Updated May 2026 · ClinicalTrials.gov

RECRUITINGPhase 2INTERVENTIONAL

Extension Study of Sotatercept in People With Pulmonary Hypertension (MK-7962-023)

A Phase 2, Multicenter, Double-blind, Extension Study to Evaluate the Effects of Sotatercept for the Treatment of Combined Postcapillary and Precapillary Pulmonary Hypertension (Cpc-PH) Due to Heart Failure With Preserved Ejection Fraction (HFpEF)

Extension Study of Sotatercept in People With Pulmonary Hypertension (MK-7962-023) (NCT06814145) is a Phase 2 interventional studying Hypertension, Pulmonary, sponsored by Merck Sharp & Dohme LLC. RECRUITING as of the most recent ClinicalTrials.gov update. Talk to your doctor before contacting the trial site.

About This Trial

Researchers are looking for new ways to treat people with a type of pulmonary hypertension called combined postcapillary and precapillary pulmonary hypertension (Cpc-PH). This study focuses on Cpc-PH that is caused by heart failure with preserved ejection fraction (HFpEF). Researchers want to know if the study treatment, sotatercept, can treat people with Cpc-PH caused by HFpEF. This is an extension study, which means people who took part in a certain study on sotatercept for Cpc-PH (called a parent study) may be able to join this study. In this extension study, people will take sotatercept and researchers will follow their health for a longer time. The main goal of this extension study is to learn about the long-term safety of sotatercept and if people tolerate it over a longer period of time.

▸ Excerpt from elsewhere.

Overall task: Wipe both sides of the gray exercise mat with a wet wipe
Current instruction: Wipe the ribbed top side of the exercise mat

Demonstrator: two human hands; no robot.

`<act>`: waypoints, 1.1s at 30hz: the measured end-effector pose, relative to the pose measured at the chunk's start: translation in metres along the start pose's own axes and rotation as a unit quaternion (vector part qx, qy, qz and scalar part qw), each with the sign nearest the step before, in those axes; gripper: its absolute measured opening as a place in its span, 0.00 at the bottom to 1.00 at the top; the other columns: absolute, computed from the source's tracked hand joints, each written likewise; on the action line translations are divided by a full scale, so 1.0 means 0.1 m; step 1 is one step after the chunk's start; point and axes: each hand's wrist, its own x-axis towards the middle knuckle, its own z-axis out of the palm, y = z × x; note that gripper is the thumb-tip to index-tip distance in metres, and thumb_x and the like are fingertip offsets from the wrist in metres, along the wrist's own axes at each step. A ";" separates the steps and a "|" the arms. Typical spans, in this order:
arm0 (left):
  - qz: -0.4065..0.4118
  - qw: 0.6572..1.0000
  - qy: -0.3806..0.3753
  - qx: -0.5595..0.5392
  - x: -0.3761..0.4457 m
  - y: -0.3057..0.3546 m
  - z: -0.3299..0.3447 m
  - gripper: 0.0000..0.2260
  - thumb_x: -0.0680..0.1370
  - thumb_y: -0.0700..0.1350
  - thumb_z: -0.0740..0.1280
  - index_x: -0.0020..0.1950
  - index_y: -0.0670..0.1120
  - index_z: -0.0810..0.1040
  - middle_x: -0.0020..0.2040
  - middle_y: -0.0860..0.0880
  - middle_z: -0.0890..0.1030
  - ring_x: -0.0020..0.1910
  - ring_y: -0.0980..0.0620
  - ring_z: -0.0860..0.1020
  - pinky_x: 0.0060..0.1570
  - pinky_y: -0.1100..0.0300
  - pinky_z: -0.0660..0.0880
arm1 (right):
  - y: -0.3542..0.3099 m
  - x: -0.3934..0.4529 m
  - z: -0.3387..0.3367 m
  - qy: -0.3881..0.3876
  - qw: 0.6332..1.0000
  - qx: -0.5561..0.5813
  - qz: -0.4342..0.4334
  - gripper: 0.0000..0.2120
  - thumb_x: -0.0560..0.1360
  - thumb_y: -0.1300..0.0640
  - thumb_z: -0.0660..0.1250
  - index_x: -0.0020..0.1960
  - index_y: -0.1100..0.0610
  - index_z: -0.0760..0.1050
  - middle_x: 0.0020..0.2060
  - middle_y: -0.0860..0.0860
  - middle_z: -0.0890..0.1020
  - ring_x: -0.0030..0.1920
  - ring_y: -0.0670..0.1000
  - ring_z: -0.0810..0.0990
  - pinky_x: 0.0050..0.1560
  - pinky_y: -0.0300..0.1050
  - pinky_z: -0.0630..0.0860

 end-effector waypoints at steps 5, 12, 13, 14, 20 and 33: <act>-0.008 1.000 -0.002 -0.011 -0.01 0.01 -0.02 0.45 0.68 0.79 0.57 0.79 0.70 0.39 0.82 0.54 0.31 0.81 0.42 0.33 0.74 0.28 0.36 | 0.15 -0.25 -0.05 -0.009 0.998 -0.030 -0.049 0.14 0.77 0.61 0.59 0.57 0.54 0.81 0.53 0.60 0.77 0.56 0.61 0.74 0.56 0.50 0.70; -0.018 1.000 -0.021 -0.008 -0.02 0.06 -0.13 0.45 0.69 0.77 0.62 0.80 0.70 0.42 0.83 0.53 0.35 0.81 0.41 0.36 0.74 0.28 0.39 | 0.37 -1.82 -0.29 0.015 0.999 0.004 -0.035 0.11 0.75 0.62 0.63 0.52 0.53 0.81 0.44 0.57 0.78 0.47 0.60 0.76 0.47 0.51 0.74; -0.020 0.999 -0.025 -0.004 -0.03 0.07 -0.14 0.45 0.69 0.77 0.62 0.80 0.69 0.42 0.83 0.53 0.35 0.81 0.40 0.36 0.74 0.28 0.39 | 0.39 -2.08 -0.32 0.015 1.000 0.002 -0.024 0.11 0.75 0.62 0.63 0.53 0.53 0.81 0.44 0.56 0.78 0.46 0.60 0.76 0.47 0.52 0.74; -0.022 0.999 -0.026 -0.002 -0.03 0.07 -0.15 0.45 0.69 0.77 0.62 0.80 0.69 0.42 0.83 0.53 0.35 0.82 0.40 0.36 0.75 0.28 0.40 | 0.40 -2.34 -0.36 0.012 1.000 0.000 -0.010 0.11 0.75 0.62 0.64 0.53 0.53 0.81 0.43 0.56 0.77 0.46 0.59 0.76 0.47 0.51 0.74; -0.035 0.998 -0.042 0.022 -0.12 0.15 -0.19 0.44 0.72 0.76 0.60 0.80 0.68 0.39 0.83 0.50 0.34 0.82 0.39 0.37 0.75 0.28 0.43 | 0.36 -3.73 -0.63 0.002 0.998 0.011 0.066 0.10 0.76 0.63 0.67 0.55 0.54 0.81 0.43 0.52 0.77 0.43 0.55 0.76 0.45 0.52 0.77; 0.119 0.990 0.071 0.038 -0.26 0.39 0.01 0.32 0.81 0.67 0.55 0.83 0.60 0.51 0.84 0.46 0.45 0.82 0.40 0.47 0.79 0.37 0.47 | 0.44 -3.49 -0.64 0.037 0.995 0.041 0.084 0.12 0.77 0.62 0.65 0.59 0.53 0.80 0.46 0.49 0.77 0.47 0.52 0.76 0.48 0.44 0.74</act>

What Stage of Research Is This?

Phase 2 trials evaluate whether a treatment actually works against Hypertension, Pulmonary and continue monitoring side effects. Phase 2 enrolls larger groups (typically 100–300 patients) and produces the first real efficacy signal. A successful Phase 2 readout is what unlocks the much larger Phase 3 confirmatory trials needed for FDA approval.

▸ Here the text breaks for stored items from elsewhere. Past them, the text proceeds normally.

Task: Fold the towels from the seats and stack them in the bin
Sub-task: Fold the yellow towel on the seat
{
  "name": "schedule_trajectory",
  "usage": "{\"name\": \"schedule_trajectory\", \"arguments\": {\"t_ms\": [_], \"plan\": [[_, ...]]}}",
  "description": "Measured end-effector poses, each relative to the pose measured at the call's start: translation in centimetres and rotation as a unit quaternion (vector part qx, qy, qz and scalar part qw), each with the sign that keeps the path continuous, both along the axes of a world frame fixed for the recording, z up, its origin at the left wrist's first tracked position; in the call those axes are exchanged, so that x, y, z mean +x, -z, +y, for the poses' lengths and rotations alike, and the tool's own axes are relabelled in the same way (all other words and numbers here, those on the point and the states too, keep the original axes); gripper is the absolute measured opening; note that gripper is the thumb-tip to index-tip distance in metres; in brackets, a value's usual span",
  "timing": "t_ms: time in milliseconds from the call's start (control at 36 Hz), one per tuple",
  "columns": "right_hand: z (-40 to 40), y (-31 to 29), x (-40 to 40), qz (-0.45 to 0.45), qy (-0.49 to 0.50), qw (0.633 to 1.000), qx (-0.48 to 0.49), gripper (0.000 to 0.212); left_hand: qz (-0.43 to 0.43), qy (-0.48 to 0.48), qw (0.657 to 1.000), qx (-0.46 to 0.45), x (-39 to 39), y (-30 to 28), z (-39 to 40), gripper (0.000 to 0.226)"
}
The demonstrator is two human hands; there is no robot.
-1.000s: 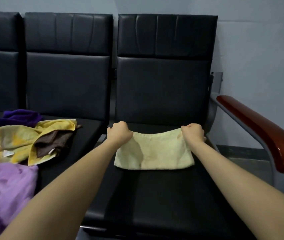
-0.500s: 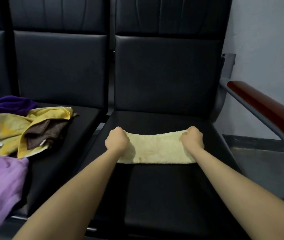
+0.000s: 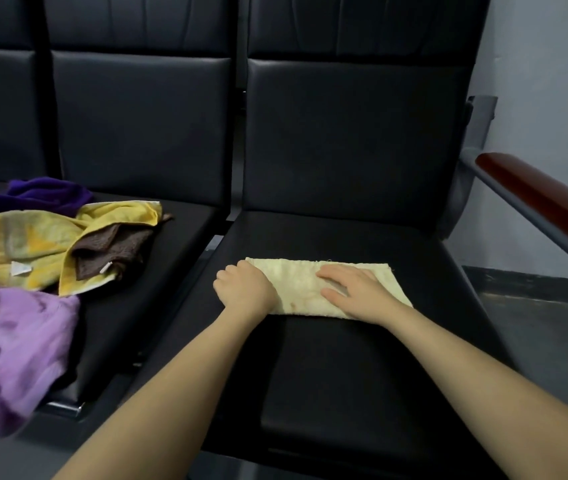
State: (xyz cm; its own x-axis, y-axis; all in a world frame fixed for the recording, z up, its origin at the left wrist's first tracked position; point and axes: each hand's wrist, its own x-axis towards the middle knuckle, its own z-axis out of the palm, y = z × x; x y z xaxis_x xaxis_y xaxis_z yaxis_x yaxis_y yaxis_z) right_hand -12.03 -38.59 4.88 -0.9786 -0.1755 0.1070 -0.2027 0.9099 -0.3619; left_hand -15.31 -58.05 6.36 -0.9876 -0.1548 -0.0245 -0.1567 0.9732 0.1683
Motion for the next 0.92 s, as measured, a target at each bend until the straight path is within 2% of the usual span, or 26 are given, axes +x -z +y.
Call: {"name": "schedule_trajectory", "arguments": {"t_ms": [139,250,361,417,472,528,583,611,667,722,806,917], "plan": [[-0.5,-0.1,0.4,-0.024,0.002,0.998,0.05,0.05,0.01,0.027,0.999,0.013,0.0,0.4,-0.7,0.038],[-0.9,0.2,0.3,-0.029,0.01,0.998,0.059,0.052,0.073,0.06,0.994,0.045,-0.1,0.2,-1.2,0.022],[-2.1,0.4,-0.1,-0.034,0.014,0.998,0.053,0.054,0.117,0.093,0.982,0.117,-0.3,-1.0,-1.6,0.021],[-3.0,0.3,-0.3,-0.032,0.023,0.998,0.038,0.056,0.125,0.097,0.969,0.192,-0.3,-1.8,-1.7,0.018],[-4.1,0.2,-0.8,-0.035,0.038,0.999,0.005,0.055,0.126,0.085,0.942,0.299,0.0,-2.5,-1.9,0.019],[-5.1,0.1,-1.3,-0.045,0.046,0.997,-0.033,0.051,0.133,0.083,0.92,0.359,0.2,-3.0,-2.2,0.024],[-6.1,0.0,-1.6,-0.047,0.048,0.994,-0.089,0.045,0.141,0.103,0.911,0.373,0.4,-3.5,-2.4,0.024],[-6.3,-0.1,-1.8,-0.05,0.054,0.986,-0.151,0.039,0.145,0.116,0.907,0.378,0.4,-3.5,-2.4,0.021],[-6.7,-0.5,-1.6,-0.049,0.079,0.951,-0.294,0.023,0.15,0.142,0.901,0.383,0.6,-3.6,-2.0,0.008],[-6.3,-1.0,-1.1,-0.01,0.115,0.932,-0.345,0.014,0.15,0.162,0.897,0.384,1.0,-3.8,-1.5,0.005],[-4.3,-1.6,-0.5,0.033,0.191,0.941,-0.277,0.017,0.139,0.182,0.884,0.407,1.3,-3.7,0.0,0.014],[-1.9,-2.5,1.2,0.019,0.271,0.944,-0.189,0.03,0.098,0.208,0.869,0.438,2.3,-3.8,2.7,0.024]]}}
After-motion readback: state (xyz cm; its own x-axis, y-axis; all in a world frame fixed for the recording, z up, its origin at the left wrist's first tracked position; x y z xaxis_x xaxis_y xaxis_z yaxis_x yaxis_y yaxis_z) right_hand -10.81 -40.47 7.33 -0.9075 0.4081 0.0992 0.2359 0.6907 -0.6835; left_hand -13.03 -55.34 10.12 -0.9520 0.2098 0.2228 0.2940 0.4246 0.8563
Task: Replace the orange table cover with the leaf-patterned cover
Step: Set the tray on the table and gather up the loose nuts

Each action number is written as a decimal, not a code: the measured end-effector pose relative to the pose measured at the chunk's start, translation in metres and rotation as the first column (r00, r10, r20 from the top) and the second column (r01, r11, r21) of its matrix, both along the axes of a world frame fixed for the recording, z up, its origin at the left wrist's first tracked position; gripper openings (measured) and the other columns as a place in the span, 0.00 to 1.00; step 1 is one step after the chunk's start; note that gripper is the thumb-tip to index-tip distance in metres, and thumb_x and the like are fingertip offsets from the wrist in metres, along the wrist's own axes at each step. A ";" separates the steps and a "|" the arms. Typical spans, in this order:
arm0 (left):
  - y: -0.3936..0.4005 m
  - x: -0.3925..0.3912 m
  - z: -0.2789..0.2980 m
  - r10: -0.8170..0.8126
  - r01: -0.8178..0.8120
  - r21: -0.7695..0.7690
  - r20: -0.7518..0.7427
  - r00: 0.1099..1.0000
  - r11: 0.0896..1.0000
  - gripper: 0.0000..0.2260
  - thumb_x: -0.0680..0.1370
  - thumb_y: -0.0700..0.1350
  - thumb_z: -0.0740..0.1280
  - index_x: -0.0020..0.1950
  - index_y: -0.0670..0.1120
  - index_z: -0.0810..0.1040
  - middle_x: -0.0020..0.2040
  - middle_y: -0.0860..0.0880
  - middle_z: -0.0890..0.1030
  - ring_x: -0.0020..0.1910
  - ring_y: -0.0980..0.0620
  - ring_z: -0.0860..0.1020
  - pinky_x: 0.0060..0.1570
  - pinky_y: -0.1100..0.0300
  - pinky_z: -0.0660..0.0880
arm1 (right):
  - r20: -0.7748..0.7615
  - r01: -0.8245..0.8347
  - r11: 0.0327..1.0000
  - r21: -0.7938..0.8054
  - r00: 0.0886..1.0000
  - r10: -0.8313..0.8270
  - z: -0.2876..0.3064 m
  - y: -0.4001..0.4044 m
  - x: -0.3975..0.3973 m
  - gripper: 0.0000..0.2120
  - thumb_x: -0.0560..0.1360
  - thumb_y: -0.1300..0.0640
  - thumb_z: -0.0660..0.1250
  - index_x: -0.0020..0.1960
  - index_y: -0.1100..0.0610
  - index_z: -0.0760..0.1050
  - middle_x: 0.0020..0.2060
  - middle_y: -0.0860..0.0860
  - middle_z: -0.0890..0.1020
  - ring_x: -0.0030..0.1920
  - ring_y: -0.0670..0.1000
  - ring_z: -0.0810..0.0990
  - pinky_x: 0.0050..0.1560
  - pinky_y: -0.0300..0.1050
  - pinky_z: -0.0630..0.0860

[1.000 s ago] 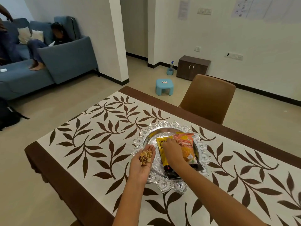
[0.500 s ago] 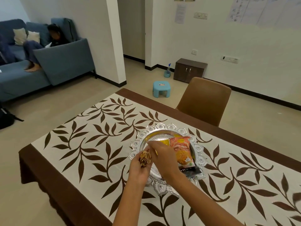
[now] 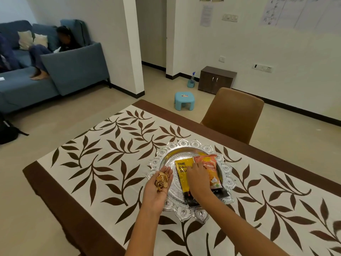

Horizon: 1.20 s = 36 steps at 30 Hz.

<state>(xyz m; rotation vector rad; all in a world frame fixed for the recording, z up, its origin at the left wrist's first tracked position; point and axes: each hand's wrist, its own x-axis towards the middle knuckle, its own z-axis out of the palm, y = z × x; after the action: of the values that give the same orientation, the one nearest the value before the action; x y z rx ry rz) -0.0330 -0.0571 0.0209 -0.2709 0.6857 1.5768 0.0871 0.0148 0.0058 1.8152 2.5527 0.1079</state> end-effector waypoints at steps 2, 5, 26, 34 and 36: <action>0.001 0.002 0.001 0.000 0.000 -0.002 0.018 1.000 1.000 0.14 0.82 0.40 0.55 0.52 0.31 0.76 0.47 0.35 0.80 0.41 0.41 0.83 0.42 0.51 0.79 | 0.084 -0.021 0.999 -0.049 0.996 0.026 0.000 0.006 -0.001 0.09 0.74 0.64 0.67 0.54 0.62 0.77 0.57 0.60 0.77 0.66 0.61 0.68 0.56 0.48 0.74; 0.001 0.005 0.001 0.001 -0.001 0.006 0.022 1.000 1.000 0.13 0.82 0.40 0.55 0.53 0.31 0.75 0.49 0.35 0.80 0.38 0.42 0.84 0.42 0.51 0.80 | 0.169 -0.068 0.996 -0.049 0.983 0.075 0.000 0.014 0.000 0.12 0.78 0.64 0.60 0.60 0.60 0.74 0.61 0.59 0.74 0.67 0.62 0.65 0.61 0.50 0.69; 0.012 0.013 -0.005 0.006 -0.006 0.000 0.049 0.999 1.000 0.12 0.82 0.39 0.56 0.50 0.34 0.77 0.44 0.38 0.81 0.39 0.47 0.84 0.39 0.58 0.81 | -0.606 -0.231 0.934 0.274 0.712 0.354 0.030 -0.026 -0.014 0.07 0.71 0.61 0.67 0.45 0.53 0.82 0.38 0.47 0.83 0.36 0.47 0.80 0.30 0.40 0.75; 0.002 0.000 -0.002 0.040 -0.041 0.011 0.048 0.998 0.999 0.13 0.82 0.39 0.55 0.54 0.32 0.76 0.46 0.36 0.82 0.39 0.42 0.84 0.42 0.50 0.80 | -0.228 -0.055 0.994 -0.094 0.973 0.033 -0.009 -0.021 -0.002 0.19 0.78 0.46 0.61 0.62 0.58 0.71 0.58 0.53 0.76 0.60 0.54 0.73 0.53 0.45 0.73; 0.001 -0.002 -0.001 0.043 -0.043 0.011 0.041 0.998 0.999 0.14 0.82 0.40 0.55 0.54 0.32 0.76 0.44 0.36 0.83 0.39 0.42 0.84 0.42 0.49 0.80 | -0.232 -0.038 0.998 -0.041 0.972 0.027 -0.011 -0.020 -0.004 0.17 0.76 0.48 0.63 0.58 0.58 0.71 0.51 0.53 0.79 0.51 0.52 0.78 0.43 0.42 0.74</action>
<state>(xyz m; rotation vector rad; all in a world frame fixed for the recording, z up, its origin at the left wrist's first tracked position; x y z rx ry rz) -0.0349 -0.0563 0.0196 -0.3098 0.6426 1.6116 0.0830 -0.0056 -0.0056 1.8721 2.7117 -0.1705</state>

This trial is currently recruiting participants. The sponsor has registered the study with ClinicalTrials.gov as actively enrolling, which means new applicants who meet the eligibility criteria can be considered for screening. Trial status can change between updates — confirm current recruiting status with the study contact before traveling for a screening visit.

Target enrollment of 130 participants puts this in the typical range for a Phase 2-style efficacy study or a moderate Phase 3 trial in a focused Hypertension, Pulmonary subpopulation. At this scale, the study has enough statistical power to detect a clear treatment effect but is not the largest cohort in the field.

Who May Be Eligible (Plain English)

Who May Qualify: The main inclusion criteria include but are not limited to the following: \- Completed MK-7962-007 (CADENCE) (Visit 9 and end of treatment \[EOT\] visit) without discontinuing study intervention and is able to safely enroll into MK-7962-007 (HARMONIZE) Who Should NOT Join This Trial: The main exclusion criteria include but are not limited to the following: - Has a diagnosis of pulmonary hypertension (PH) in world health organization (WHO) Group 1, WHO Group 3, WHO Group 4, or WHO Group 5 - Has had a study intervention interruption - Is pregnant or breastfeeding - Has chronic liver disease with severe hepatic impairment and/or cirrhosis (eg, hepatic encephalopathy) - Anticipation of more than 1 valve replacement or repair (mechanical or biomechanical) and/or have undergone more than 1 valve replacement or repair - Has severe tricuspid regurgitation due to primary valvular disease (eg, from endocarditis, carcinoid, or mechanical destruction) - Anticipated or undergone heart transplant or ventricular assist device implantation - Has had prior exposure to luspatercept Always talk to your doctor about whether this trial is right for you.

These are translations of the protocol\'s inclusion and exclusion criteria, simplified for patients and caregivers. The original clinical text appears below. Eligibility is ultimately confirmed by the trial site\'s screening process — this summary is a starting point for a conversation with your doctor, not a final determination.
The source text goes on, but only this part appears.